WASHINGTON — Les brevets sur les semences, un sujet technique et souvent méconnu, s’invitent soudainement dans le débat politique américain. Portée par des élus progressistes comme la représentante Alexandria Ocasio-Cortez, cette question pourrait devenir un pilier de la stratégie économique des démocrates pour les années à venir.

Lors d’une conférence de presse organisée par le Caucus progressiste du Congrès, plusieurs membres du groupe ont exposé une nouvelle approche visant à améliorer l’accessibilité financière pour les ménages américains. Parmi les mesures évoquées, la réforme des droits de propriété intellectuelle sur les semences a retenu l’attention, révélant une volonté de repenser les règles du marché agricole.

Un enjeu économique et social

Les brevets sur les semences, accordés aux entreprises agricoles pour protéger leurs innovations variétales, limitent souvent l’accès des agriculteurs à des semences de qualité à moindre coût. Les progressistes y voient un obstacle à la souveraineté alimentaire et une source d’inégalités pour les petits producteurs.

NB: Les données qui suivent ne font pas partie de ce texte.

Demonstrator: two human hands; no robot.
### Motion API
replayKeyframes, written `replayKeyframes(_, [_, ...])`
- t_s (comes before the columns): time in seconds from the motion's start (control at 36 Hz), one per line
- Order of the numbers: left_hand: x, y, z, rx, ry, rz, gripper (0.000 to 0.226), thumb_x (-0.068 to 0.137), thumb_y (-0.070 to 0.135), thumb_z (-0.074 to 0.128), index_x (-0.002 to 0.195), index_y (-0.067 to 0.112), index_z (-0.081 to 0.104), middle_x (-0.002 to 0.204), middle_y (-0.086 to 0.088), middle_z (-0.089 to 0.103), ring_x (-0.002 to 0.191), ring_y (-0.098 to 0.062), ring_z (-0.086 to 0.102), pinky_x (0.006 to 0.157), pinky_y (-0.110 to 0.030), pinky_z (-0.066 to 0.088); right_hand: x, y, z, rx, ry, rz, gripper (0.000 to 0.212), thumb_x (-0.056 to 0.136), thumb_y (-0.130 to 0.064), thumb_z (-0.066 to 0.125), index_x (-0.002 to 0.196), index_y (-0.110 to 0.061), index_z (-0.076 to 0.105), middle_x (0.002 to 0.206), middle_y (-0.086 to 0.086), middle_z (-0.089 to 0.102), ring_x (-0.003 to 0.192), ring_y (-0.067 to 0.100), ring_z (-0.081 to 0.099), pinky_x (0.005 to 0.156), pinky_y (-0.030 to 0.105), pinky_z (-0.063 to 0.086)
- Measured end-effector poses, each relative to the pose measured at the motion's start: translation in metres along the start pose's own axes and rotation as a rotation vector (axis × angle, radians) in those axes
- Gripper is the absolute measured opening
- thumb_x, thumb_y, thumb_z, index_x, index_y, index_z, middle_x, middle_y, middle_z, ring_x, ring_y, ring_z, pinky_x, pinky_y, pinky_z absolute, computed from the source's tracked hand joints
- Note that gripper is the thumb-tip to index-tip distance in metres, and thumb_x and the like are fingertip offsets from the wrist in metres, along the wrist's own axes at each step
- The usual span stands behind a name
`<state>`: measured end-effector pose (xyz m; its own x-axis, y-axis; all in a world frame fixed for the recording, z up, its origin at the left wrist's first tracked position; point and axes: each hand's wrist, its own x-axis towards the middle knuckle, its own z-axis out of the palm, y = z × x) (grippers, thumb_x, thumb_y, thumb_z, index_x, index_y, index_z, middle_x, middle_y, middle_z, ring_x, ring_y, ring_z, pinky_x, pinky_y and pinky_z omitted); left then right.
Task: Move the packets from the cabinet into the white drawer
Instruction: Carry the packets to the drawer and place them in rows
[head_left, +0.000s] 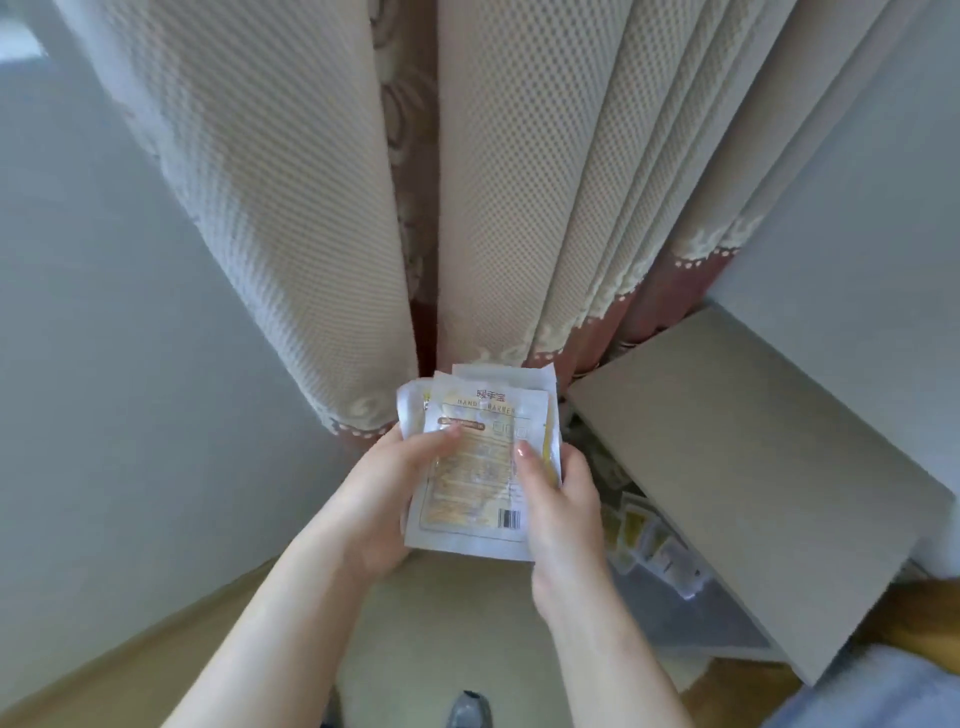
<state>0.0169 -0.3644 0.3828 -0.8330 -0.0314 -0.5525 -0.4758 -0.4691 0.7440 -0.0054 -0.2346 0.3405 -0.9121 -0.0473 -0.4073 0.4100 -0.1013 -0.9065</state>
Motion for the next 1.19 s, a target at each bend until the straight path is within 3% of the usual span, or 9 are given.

« Les monopoles sur les semences aggravent les difficultés des familles américaines, » a déclaré Alexandria Ocasio-Cortez lors de l’événement. « Nous devons garantir que les agriculteurs et les consommateurs aient accès à des options abordables, sans être étouffés par des brevets abusifs. »

Une stratégie controversée

Si l’idée séduit une partie de l’électorat progressiste, elle suscite également des critiques. Les opposants, notamment parmi les républicains et certains acteurs du secteur agricole, estiment que les brevets encouragent l’innovation et garantissent la sécurité alimentaire. Pour eux, une remise en cause de ce système pourrait affaiblir la compétitivité des États-Unis sur le marché mondial.

Les défenseurs de la réforme, eux, soulignent que les brevets actuels profitent principalement aux grandes multinationales, au détriment des petits agriculteurs et des consommateurs. Ils citent en exemple des cas où des entreprises ont poursuivi en justice des fermiers utilisant des semences non brevetées, même en cas de contamination accidentelle.

Vers une réforme législative ?

Bien que le sujet ne fasse pas encore partie des priorités législatives immédiates, les démocrates progressistes laissent entendre qu’ils pourraient l’intégrer à des projets de loi plus larges, comme ceux portant sur l’agriculture ou la concurrence économique. Leur objectif : réduire les coûts pour les ménages et soutenir les petites exploitations face aux géants du secteur.

« Nous explorons toutes les pistes pour rendre l’alimentation plus accessible, » a expliqué un porte-parole du Caucus progressiste. « Les brevets sur les semences ne sont qu’un exemple parmi d’autres de la façon dont les règles actuelles favorisent les plus riches au détriment des classes moyennes et des travailleurs. »

Alors que les États-Unis s’apprêtent à entrer dans une année électorale, cette question pourrait bien devenir un argument clé pour mobiliser l’électorat progressiste et attirer l’attention sur les inégalités structurelles du système alimentaire américain.